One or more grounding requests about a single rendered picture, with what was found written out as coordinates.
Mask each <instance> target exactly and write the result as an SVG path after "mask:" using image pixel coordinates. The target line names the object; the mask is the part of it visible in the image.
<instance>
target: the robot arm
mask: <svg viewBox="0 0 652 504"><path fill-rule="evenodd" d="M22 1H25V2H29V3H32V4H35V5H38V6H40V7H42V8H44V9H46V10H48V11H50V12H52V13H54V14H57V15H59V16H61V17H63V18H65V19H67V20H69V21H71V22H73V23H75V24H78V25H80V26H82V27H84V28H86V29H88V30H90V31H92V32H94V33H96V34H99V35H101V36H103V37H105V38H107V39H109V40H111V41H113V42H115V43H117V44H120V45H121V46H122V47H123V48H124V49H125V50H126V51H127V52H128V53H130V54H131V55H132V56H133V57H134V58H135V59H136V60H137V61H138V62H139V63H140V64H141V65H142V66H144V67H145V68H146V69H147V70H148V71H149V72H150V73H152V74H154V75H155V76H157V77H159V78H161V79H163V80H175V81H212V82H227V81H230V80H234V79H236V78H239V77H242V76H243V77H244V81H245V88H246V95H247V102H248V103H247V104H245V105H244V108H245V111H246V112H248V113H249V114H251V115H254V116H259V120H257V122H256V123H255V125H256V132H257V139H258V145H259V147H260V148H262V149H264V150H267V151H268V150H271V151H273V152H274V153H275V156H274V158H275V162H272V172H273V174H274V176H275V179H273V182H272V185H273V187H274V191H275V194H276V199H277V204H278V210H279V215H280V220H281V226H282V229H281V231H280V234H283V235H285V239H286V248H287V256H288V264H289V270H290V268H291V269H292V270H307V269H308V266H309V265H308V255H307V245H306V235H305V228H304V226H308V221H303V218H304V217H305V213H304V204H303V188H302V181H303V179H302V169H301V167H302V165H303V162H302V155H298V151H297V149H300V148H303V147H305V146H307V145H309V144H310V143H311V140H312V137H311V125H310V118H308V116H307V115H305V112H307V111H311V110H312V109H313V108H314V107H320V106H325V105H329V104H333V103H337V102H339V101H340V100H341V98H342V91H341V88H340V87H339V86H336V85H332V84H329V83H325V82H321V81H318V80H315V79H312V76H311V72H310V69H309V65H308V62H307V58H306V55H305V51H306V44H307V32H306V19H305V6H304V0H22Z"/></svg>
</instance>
———
▶ **Work to be completed**
The required output is a copy of each line in the records where the string "coordinates" occurs.

▶ **Result of the task**
One or more grounding requests about a single rendered picture, with what was found written out as coordinates.
Mask each <instance> target exactly and write the result as an SVG path after "mask:" using image pixel coordinates. The target line names the object; the mask is the part of it visible in the image.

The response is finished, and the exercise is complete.